1回の段取りにワークの清掃も含めて30分かかるとし、加工スピードについては、3軸、5軸共に共通とした結果です。

3軸加工が4.07に対し、5軸加工は3.29と、約20%コストダウンをすることができました。

 

5軸加工機による段取り改善はコストダウンする大きな武器

5軸加工機は、そのイニシャルの投資コストから、時間当たりのマシンチャージは3軸加工機に比べて高いのですが、段取り改善によって十分にコストダウンする武器になる可能性があることがわかります。

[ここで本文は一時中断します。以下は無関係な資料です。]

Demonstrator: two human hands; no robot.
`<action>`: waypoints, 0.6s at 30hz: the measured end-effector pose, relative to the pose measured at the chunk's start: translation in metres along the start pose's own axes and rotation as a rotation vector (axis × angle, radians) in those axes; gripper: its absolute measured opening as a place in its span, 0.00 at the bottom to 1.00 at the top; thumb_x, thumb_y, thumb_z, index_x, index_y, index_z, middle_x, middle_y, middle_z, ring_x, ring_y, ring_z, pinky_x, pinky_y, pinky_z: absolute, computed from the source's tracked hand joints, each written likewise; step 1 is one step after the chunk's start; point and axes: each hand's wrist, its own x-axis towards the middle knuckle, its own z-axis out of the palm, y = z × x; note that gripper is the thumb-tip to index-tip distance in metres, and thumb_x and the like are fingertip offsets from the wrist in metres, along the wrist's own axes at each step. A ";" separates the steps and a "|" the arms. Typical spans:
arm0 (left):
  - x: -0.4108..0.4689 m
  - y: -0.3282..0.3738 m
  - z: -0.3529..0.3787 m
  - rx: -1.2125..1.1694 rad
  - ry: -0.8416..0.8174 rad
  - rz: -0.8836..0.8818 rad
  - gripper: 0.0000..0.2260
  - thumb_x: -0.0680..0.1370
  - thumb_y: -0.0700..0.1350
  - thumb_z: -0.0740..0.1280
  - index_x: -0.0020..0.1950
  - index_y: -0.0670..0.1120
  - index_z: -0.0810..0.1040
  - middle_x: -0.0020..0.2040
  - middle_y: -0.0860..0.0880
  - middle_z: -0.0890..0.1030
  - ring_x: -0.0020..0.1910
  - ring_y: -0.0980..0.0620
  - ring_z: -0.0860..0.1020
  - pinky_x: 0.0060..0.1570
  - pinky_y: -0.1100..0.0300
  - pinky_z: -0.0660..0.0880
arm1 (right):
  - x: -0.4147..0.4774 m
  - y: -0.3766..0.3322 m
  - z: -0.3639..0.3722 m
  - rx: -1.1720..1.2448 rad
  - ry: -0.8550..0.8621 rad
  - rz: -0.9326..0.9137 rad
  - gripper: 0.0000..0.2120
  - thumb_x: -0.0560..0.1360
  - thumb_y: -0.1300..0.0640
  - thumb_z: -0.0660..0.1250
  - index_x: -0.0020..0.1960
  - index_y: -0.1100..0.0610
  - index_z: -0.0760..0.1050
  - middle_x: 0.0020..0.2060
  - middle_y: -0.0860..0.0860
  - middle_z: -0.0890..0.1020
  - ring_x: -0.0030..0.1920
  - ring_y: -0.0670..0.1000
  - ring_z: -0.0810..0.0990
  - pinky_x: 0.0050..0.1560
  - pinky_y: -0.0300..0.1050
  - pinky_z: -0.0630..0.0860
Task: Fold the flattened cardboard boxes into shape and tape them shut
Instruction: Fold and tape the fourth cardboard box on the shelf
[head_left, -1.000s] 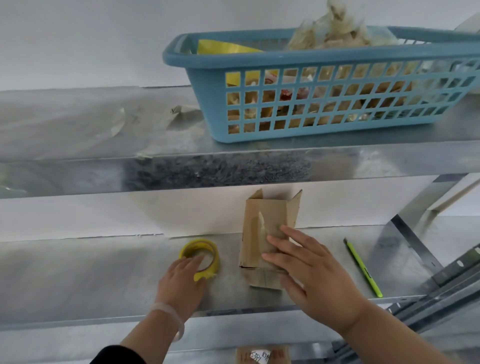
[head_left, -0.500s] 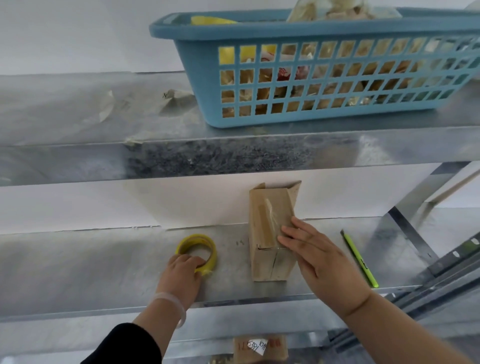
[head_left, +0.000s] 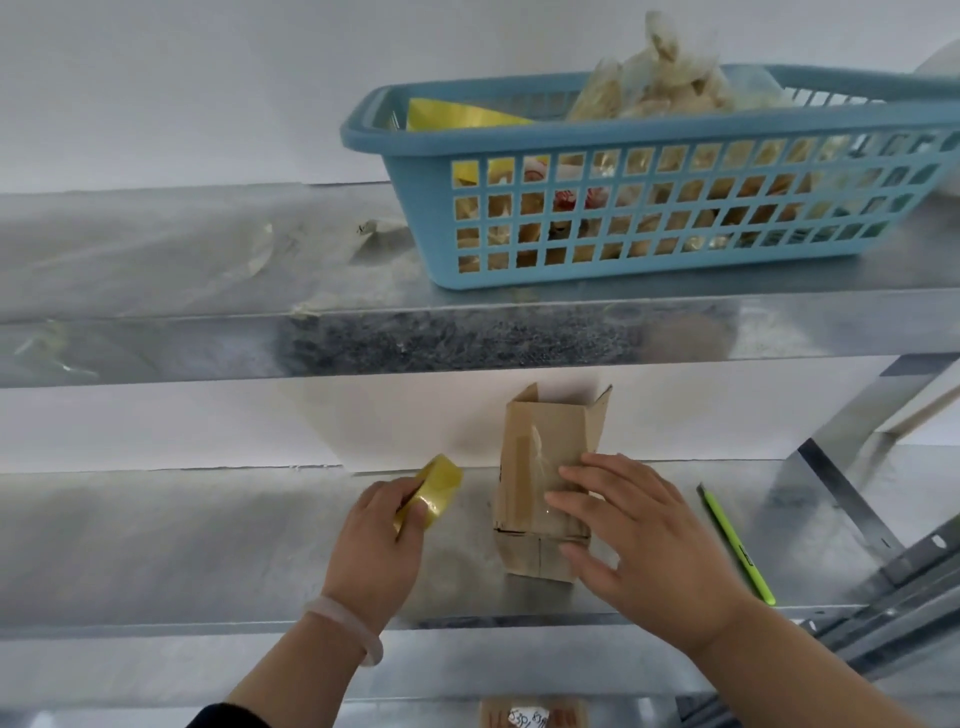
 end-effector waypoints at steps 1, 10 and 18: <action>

今回はシミュレーションであり、コスト算出はこんな簡単ではありませんが、明確なのは、“日本”ではマンチャージ > マシンチャージであるということ。
段取り回数を減らすことは、コストへ大きく影響します。

中村精工工場内-V90の段取り写真

 

もう一つポイントとなるのが、稼働時間です。

時間当たりのマシンチャージを算出するのに、「3軸加工機、5軸加工機共に月当たり480時間、稼働すると仮定した」としましたが、それが両方とも同条件なのか?ということです。
たとえ仕事が潤沢にあったとしても、機械を動かすには“人”が必要です。段取り回数が増えるほど、そこに人工を用意せねば機械は動きません。

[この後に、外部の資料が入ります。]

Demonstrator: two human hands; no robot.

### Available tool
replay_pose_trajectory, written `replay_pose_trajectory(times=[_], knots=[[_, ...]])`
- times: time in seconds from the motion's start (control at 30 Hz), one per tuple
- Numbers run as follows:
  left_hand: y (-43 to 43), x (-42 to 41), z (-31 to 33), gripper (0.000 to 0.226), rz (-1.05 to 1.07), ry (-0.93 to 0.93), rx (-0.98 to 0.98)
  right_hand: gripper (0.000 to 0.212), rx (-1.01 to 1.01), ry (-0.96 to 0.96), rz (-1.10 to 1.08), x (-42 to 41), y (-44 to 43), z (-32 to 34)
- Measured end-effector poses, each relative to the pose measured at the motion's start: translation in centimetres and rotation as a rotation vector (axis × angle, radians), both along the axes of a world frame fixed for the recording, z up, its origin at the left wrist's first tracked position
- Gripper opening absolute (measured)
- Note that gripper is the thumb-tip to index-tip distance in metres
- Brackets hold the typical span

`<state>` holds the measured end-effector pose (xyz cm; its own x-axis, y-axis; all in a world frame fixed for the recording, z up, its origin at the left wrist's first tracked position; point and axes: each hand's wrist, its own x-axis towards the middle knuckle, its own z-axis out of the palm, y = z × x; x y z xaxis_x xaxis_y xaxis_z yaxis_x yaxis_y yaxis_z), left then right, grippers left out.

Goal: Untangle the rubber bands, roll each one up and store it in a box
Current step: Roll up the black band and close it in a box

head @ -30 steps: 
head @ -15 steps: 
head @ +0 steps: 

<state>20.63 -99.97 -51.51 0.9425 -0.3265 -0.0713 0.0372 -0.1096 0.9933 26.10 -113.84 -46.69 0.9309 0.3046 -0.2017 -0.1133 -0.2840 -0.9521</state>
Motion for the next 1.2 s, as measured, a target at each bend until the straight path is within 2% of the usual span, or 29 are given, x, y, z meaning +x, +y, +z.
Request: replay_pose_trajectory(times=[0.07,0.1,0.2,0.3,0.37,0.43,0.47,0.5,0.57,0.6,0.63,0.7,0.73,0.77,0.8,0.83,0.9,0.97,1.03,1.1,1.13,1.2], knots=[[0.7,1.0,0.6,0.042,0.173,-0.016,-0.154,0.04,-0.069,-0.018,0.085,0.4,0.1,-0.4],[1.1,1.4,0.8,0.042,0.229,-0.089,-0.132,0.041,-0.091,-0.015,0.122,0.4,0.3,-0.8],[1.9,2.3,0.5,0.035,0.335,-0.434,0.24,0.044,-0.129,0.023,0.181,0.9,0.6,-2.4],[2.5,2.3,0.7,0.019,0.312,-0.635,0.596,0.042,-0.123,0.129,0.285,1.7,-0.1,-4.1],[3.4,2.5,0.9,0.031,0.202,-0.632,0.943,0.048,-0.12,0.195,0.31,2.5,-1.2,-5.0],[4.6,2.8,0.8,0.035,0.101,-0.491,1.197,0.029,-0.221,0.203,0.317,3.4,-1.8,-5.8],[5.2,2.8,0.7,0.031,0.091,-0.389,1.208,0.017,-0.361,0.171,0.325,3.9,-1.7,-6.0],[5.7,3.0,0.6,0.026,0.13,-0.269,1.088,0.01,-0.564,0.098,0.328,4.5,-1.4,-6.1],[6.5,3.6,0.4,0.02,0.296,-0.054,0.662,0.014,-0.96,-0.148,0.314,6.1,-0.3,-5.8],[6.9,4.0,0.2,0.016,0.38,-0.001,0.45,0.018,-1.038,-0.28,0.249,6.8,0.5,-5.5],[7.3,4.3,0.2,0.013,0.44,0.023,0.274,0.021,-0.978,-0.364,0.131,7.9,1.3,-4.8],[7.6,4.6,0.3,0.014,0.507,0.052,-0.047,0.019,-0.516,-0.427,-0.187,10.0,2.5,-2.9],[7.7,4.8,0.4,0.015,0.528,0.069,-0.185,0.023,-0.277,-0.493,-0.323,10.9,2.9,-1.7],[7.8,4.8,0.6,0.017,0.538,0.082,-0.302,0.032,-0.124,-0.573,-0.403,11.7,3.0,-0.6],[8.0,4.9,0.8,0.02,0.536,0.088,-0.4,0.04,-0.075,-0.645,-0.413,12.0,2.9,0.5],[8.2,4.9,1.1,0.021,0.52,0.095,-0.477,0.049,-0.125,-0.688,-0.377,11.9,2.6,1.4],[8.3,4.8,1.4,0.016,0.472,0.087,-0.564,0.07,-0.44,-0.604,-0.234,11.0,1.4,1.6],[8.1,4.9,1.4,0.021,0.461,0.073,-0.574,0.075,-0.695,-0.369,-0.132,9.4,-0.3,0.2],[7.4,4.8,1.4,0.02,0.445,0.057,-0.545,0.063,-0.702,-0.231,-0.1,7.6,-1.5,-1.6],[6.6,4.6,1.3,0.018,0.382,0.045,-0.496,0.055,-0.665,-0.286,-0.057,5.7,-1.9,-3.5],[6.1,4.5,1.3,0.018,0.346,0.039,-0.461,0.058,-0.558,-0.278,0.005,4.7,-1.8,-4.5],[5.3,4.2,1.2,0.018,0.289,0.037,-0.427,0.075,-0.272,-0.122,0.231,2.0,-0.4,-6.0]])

段取り回数が増え、人工の効率化に失敗すると、「機械Aの加工が完了したのに、作業者は別の機械Bの段取りをしている最中なので、機械Aは止まったまま」ということが発生してしまいます。それはチャージ試算の分母である機械の稼働時間が下がり、マシンチャージは試算よりもアップすることを意味します。

 

5軸加工機は時代が求める設備

今回は実際の製品を参考に、3軸加工と5軸加工の違いを、加工工程とコストの視点で見てきました。今まで机上でご説明してきたことが、より具体的にイメージして頂けたら幸いです。

V80加工中の写真

5軸加工機が世の中に出だしたときは、その投資額とポテンシャルが見合っているか、皆、疑っていました。ですが、イノベーションによる生産性向上は「働き方改革の目指すもの」としても明記されており、5軸加工機は、今、時代が求める必須の設備であるといえるのではないでしょうか。

関東グループ/中村精工は、この“必須の設備”を活用し、これからも成長を続けて参ります。